У ворот дома его ждет посланец.
"Его зовут Леля!" – механически отмечает Дубравин, разглядывая патлатого парня с гитарой и в чудовищно раскрашенных брюках. Леля, а на самом деле Толик Калама вытаскивает сигарету изо рта. Мечет ее через палисадник и, заикаясь от волнения, произносит:
– Т-т-там т-тебя одна девочка ж-ждет!
– Кто? – удивленно вскидывает брови Дубравин.
– П-п-просила, чтобы я тебя вызвал. Ну и ну, брат, везет же тебе! Т-такая девчонка. Т-ты будь с ней по-по-доброму. А то она не в себе. Ну, я п-пошел.

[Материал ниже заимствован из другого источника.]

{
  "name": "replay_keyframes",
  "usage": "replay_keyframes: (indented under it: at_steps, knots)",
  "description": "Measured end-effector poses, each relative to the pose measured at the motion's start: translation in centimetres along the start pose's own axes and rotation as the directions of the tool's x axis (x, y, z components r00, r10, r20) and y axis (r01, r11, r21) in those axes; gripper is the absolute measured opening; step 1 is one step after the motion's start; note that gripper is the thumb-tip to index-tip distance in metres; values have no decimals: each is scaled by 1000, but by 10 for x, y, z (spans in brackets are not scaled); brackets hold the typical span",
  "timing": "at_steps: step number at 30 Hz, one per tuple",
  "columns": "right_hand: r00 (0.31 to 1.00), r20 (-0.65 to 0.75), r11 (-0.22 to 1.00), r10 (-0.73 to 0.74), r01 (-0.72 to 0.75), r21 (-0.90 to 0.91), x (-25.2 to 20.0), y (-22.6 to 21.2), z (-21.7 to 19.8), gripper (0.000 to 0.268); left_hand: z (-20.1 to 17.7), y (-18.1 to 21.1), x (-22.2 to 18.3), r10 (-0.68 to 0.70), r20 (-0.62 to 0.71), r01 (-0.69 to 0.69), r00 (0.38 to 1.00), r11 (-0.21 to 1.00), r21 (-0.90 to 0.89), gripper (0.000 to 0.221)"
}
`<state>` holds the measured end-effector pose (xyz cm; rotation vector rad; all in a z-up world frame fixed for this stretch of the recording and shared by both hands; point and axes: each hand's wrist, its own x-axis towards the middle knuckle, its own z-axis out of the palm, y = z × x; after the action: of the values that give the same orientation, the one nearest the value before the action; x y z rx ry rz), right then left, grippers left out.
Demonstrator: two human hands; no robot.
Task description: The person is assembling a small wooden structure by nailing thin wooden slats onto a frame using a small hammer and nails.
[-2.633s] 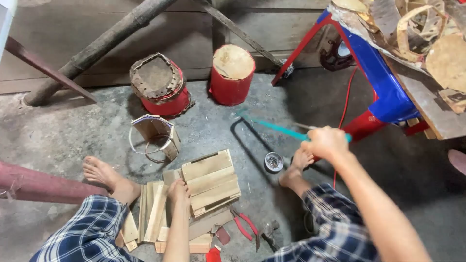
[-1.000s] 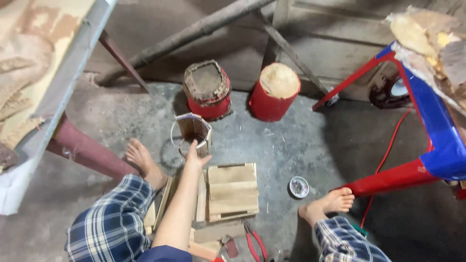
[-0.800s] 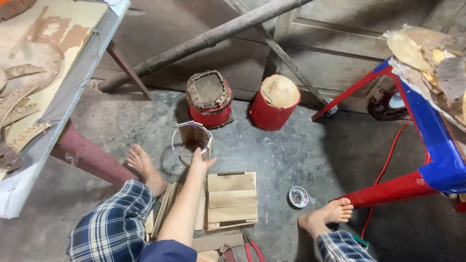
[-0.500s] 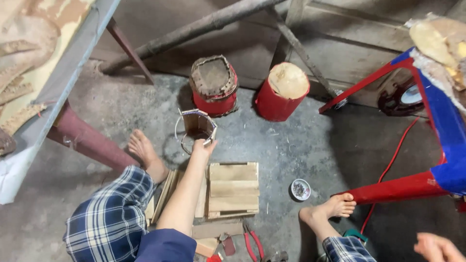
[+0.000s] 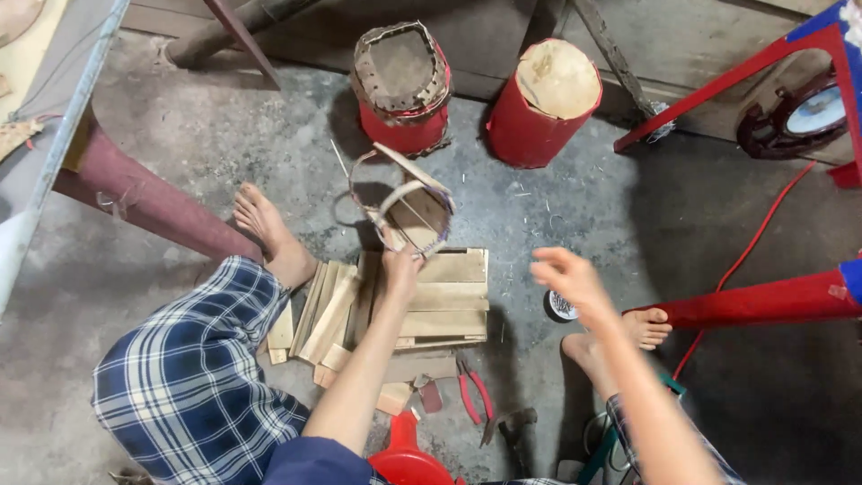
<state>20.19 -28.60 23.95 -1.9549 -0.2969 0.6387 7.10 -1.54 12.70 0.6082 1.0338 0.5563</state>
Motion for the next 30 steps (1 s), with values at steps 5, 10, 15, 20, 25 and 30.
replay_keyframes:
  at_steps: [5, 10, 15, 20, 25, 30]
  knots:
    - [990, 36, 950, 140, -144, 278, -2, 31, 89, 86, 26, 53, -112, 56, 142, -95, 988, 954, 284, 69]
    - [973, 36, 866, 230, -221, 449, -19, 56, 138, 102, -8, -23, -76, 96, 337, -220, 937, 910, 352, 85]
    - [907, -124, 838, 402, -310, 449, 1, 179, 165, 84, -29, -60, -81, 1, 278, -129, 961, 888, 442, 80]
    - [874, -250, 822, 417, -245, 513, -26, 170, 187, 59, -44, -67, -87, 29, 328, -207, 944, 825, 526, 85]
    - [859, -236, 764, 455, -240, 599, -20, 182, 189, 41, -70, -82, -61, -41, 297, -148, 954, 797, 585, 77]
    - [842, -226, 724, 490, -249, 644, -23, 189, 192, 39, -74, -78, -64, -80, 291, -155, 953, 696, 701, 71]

– Стой! А где ждет-то? И кто?
– У-у дуба. У-увидишь.
– Везет же некоторым. Т-такая девчонка! – бурчит он, глядя вслед убегающему Дубравину. И, перекинув гитару через плечо, идет на танцы, где обычно развлекает девчонок музыкой. Правда, пока безрезультатно.

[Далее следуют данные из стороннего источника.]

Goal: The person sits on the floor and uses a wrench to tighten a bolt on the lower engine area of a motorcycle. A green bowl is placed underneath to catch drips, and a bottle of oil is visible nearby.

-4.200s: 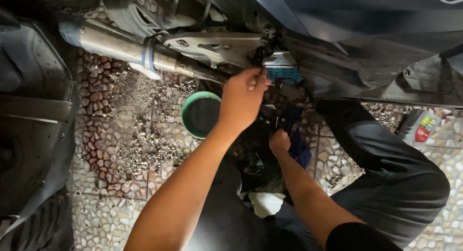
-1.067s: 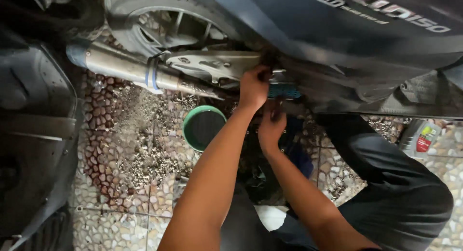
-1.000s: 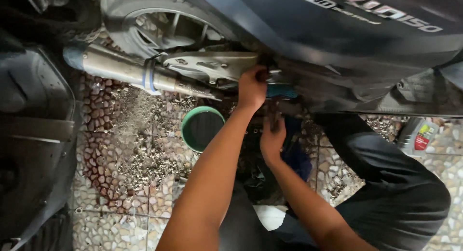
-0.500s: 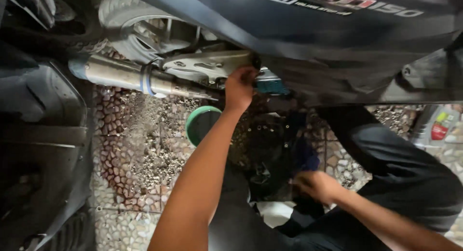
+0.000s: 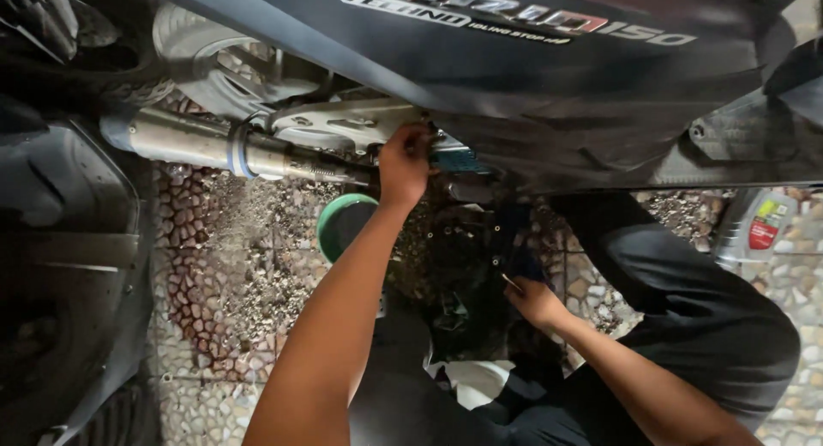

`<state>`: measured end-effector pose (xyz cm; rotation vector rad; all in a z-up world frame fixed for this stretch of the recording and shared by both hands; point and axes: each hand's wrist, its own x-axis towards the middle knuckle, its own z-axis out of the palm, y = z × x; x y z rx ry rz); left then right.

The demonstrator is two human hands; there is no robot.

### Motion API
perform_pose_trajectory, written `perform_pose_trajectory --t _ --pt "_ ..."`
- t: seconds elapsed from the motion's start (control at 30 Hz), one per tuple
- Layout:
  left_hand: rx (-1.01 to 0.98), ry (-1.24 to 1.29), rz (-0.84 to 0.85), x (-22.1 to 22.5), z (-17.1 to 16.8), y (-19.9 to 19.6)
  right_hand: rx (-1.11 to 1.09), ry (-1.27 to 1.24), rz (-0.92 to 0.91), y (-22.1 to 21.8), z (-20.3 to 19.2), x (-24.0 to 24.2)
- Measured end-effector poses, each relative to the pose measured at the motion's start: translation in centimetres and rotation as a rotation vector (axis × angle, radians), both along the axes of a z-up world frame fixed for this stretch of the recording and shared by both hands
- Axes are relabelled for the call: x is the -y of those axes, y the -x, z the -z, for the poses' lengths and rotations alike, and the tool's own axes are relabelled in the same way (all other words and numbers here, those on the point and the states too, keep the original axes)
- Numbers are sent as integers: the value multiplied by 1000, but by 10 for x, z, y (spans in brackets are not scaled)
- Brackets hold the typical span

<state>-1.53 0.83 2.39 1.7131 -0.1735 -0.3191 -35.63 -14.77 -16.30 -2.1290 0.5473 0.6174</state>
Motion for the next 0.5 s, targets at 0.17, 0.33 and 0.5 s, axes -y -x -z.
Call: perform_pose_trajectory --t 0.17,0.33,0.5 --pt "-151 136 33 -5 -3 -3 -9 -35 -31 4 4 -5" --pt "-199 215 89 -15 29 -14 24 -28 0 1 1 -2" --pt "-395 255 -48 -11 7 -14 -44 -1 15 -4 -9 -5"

Шурка летит. На фоне могучего черного дуба виднеется тоненькая девичья фигурка. Кудряшки спутаны. Носик опух, глаза заплаканные, красные. Не говоря ни слова, Людка обнимает его за шею и утыкается лицом в широкую грудь.
"Женщины – это тьма", – еще успевает подумать Дубравин.
XIX
Огромный малиновый шар солнца оторвался от серебристо-седой вершины Белухи и медленно начал свой вечный путь на прозрачно-голубом своде.
Горы пробуждаются. По каменной осыпи, оставляя струйки пыли и брызгая разноцветными камешками из-под копыт, мчатся на водопой к шумливому горному ручью круторогие козлы-архары. Орел-стервятник поднялся на жилистые ноги в своем терновом гнезде на неприступной черной скале и принялся обозревать окрестности. Ничто в долине не ускользает от его круглого немигающего глаза: ни суетливая серая мышь, подбирающая с тропы оброненные кем-то сухие зерна, ни холодно блеснувшая узорами новой кожи, выползшая погреться под первыми лучами солнца гадюка, ни странная движущаяся точка.
Орел долго и строго смотрел на нее. Так и не определив, что это, он хрипло заклекотал, забил крыльями, поднимая прошлогодний пух. Потом, неуклюже переваливаясь, подошел к краю скалы, сорвался обломком вниз.
На середине падения встал на крыло, покрутился, ища восходящий поток, оперся не него и, чуть шевеля концами могучих крыльев, стал медленно набирать высоту.
Справа вдали курчавилась облаками голова Белухи, слева дымил мокрыми серыми туманами старый, покрытый шрамами расщелин Гульбинский хребет. Прямо под ним по долине тянулся молочно-синий язык ледника. Горное солнце плавило лед, и от этого противоборства жгучей жары и холода рождалась вода ручья, убегавшего к горизонту.